Keep the pictures out, and restate the listing that follows exactly as written.

Extracted information:
:::
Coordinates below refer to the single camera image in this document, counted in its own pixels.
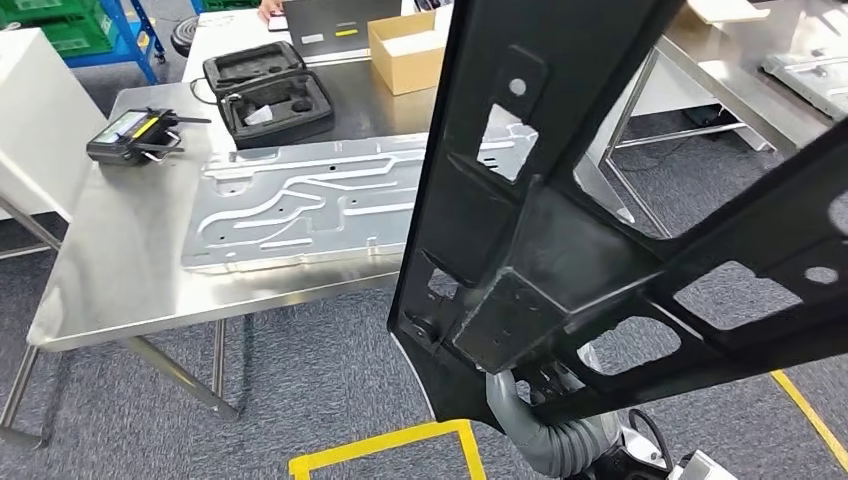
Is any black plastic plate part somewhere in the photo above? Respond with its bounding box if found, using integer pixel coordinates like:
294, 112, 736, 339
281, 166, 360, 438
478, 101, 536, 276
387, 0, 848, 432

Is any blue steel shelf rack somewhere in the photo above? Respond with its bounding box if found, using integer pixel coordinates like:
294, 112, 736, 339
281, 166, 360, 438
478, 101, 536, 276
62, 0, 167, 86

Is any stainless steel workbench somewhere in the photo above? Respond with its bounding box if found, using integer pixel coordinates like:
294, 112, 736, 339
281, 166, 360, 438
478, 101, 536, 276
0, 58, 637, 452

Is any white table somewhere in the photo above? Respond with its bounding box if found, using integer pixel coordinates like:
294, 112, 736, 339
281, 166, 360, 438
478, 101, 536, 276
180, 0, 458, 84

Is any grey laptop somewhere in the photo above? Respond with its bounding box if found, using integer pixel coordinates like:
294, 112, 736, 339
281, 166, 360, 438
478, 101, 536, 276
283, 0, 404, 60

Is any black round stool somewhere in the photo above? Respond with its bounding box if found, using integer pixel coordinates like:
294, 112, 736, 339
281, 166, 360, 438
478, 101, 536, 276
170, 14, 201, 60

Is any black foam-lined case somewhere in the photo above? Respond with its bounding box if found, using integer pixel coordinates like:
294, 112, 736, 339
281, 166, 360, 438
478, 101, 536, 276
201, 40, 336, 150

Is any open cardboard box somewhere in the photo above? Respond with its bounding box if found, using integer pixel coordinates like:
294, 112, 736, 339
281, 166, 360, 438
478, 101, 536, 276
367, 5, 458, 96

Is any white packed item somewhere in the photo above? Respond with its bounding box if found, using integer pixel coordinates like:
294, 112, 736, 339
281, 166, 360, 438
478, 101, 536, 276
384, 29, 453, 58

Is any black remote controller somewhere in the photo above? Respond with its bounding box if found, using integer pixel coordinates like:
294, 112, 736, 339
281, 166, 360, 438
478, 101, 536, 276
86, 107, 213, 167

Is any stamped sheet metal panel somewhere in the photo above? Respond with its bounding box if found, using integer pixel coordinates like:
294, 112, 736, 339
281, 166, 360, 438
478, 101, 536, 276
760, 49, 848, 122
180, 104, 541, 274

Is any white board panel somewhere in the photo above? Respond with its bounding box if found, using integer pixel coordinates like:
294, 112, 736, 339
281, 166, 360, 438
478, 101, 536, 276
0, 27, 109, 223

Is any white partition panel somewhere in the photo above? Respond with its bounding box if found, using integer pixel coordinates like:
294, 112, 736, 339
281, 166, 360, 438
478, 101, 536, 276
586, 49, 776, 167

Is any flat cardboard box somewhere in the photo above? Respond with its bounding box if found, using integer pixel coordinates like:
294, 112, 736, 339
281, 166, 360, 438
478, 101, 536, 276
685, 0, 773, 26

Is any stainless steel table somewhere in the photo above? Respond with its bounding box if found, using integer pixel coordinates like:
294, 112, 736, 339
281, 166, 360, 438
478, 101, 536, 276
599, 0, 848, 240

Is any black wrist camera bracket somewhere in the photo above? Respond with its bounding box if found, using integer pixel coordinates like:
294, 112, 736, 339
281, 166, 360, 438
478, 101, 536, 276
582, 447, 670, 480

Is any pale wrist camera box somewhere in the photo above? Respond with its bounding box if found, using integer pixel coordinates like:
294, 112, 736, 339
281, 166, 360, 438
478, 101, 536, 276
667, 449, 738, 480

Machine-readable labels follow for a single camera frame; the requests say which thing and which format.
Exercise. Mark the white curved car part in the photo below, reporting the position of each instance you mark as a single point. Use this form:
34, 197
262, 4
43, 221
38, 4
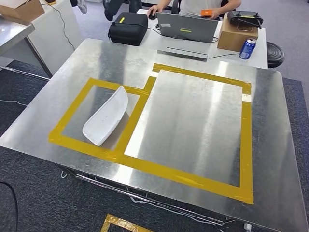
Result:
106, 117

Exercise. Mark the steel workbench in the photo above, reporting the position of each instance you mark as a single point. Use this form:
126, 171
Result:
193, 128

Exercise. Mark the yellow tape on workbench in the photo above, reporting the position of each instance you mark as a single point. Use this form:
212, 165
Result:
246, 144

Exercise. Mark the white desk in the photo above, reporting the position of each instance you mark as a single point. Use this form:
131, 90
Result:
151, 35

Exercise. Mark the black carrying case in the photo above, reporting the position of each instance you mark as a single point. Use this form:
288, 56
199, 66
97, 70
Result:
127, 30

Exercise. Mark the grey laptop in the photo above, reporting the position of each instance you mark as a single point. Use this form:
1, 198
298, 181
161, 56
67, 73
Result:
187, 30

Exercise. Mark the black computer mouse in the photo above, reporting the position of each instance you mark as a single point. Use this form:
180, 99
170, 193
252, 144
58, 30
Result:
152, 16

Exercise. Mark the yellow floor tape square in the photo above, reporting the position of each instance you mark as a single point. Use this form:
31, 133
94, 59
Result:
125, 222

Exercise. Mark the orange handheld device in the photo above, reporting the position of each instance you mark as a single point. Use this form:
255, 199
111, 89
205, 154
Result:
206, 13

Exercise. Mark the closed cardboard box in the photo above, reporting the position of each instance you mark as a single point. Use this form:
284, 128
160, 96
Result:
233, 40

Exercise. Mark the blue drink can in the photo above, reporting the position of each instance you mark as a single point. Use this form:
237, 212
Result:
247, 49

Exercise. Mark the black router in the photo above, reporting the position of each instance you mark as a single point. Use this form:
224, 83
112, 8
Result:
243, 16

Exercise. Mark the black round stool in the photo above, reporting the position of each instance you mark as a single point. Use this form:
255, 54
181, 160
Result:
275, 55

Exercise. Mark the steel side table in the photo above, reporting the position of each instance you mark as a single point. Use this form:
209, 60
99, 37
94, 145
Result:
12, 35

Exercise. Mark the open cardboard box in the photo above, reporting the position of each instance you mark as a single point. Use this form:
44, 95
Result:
:::
Task answer:
Coordinates below refer to the single camera image in this document, counted in its own pixels.
Is any black plastic plate part somewhere in the photo above? Respond with its bounding box if found, using integer pixel coordinates like:
294, 112, 736, 339
281, 166, 360, 438
478, 101, 536, 276
387, 0, 848, 432

Is any blue steel shelf rack somewhere in the photo above? Respond with its bounding box if found, using integer pixel coordinates like:
294, 112, 736, 339
281, 166, 360, 438
478, 101, 536, 276
62, 0, 167, 86

Is any stainless steel workbench somewhere in the photo above? Respond with its bounding box if found, using integer pixel coordinates like:
294, 112, 736, 339
281, 166, 360, 438
478, 101, 536, 276
0, 58, 637, 452

Is any white table somewhere in the photo above? Respond with its bounding box if found, using integer pixel coordinates like:
294, 112, 736, 339
281, 166, 360, 438
478, 101, 536, 276
180, 0, 458, 84

Is any grey laptop somewhere in the photo above? Respond with its bounding box if found, using integer pixel coordinates like:
294, 112, 736, 339
281, 166, 360, 438
478, 101, 536, 276
283, 0, 404, 60

Is any black round stool somewhere in the photo above? Respond with its bounding box if found, using integer pixel coordinates like:
294, 112, 736, 339
281, 166, 360, 438
478, 101, 536, 276
170, 14, 201, 60

Is any black foam-lined case somewhere in the photo above? Respond with its bounding box if found, using integer pixel coordinates like:
294, 112, 736, 339
281, 166, 360, 438
478, 101, 536, 276
201, 40, 336, 150

Is any open cardboard box somewhere in the photo above? Respond with its bounding box if found, using integer pixel coordinates like:
294, 112, 736, 339
281, 166, 360, 438
478, 101, 536, 276
367, 5, 458, 96

Is any white packed item somewhere in the photo above? Respond with its bounding box if found, using integer pixel coordinates like:
294, 112, 736, 339
281, 166, 360, 438
478, 101, 536, 276
384, 29, 453, 58

Is any black remote controller somewhere in the photo above? Respond with its bounding box if found, using integer pixel coordinates like:
294, 112, 736, 339
281, 166, 360, 438
478, 101, 536, 276
86, 107, 213, 167

Is any stamped sheet metal panel somewhere in the photo above? Respond with its bounding box if found, using integer pixel coordinates like:
294, 112, 736, 339
281, 166, 360, 438
478, 101, 536, 276
760, 49, 848, 122
180, 104, 541, 274

Is any white board panel somewhere in the photo above? Respond with its bounding box if found, using integer pixel coordinates like:
294, 112, 736, 339
281, 166, 360, 438
478, 101, 536, 276
0, 27, 109, 223

Is any white partition panel somewhere in the photo above? Respond with its bounding box if found, using integer pixel coordinates like:
294, 112, 736, 339
281, 166, 360, 438
478, 101, 536, 276
586, 49, 776, 167

Is any flat cardboard box somewhere in the photo above? Respond with its bounding box if found, using integer pixel coordinates like:
294, 112, 736, 339
281, 166, 360, 438
478, 101, 536, 276
685, 0, 773, 26

Is any stainless steel table somewhere in the photo above? Respond with its bounding box if found, using integer pixel coordinates like:
294, 112, 736, 339
281, 166, 360, 438
478, 101, 536, 276
599, 0, 848, 240

Is any black wrist camera bracket somewhere in the photo above? Respond with its bounding box if found, using integer pixel coordinates like:
294, 112, 736, 339
281, 166, 360, 438
478, 101, 536, 276
582, 447, 670, 480

Is any pale wrist camera box somewhere in the photo above? Respond with its bounding box if found, using integer pixel coordinates like:
294, 112, 736, 339
281, 166, 360, 438
478, 101, 536, 276
667, 449, 738, 480

Machine-readable labels follow for a single camera frame; the requests say which thing and which format.
Exercise. Mark the white curved car part in the photo below, reporting the position of each instance you mark as a single point. Use this form:
34, 197
262, 4
43, 221
38, 4
Result:
106, 117

Exercise. Mark the steel workbench in the photo above, reporting the position of each instance you mark as a single point. Use this form:
126, 171
Result:
193, 128

Exercise. Mark the yellow tape on workbench in the photo above, reporting the position of each instance you mark as a single point. Use this form:
212, 165
Result:
246, 144

Exercise. Mark the white desk in the photo above, reporting the position of each instance you mark as a single point. Use this form:
131, 90
Result:
151, 35

Exercise. Mark the black carrying case in the photo above, reporting the position of each instance you mark as a single point. Use this form:
288, 56
199, 66
97, 70
Result:
127, 30

Exercise. Mark the grey laptop in the photo above, reporting the position of each instance you mark as a single point. Use this form:
1, 198
298, 181
161, 56
67, 73
Result:
187, 30

Exercise. Mark the black computer mouse in the photo above, reporting the position of each instance you mark as a single point. Use this form:
180, 99
170, 193
252, 144
58, 30
Result:
152, 16

Exercise. Mark the yellow floor tape square in the photo above, reporting the position of each instance you mark as a single point. Use this form:
31, 133
94, 59
Result:
125, 222

Exercise. Mark the orange handheld device in the photo above, reporting the position of each instance you mark as a single point. Use this form:
255, 199
111, 89
205, 154
Result:
206, 13

Exercise. Mark the closed cardboard box in the photo above, reporting the position of each instance you mark as a single point. Use this form:
284, 128
160, 96
Result:
233, 40

Exercise. Mark the blue drink can in the photo above, reporting the position of each instance you mark as a single point. Use this form:
237, 212
Result:
247, 49

Exercise. Mark the black router in the photo above, reporting the position of each instance you mark as a single point. Use this form:
224, 83
112, 8
Result:
243, 16

Exercise. Mark the black round stool in the photo above, reporting the position of each instance you mark as a single point. Use this form:
255, 54
181, 160
Result:
275, 55

Exercise. Mark the steel side table in the photo above, reporting the position of each instance you mark as a single point. Use this form:
209, 60
99, 37
94, 145
Result:
12, 35

Exercise. Mark the open cardboard box in the photo above, reporting the position of each instance you mark as a single point. Use this form:
44, 95
Result:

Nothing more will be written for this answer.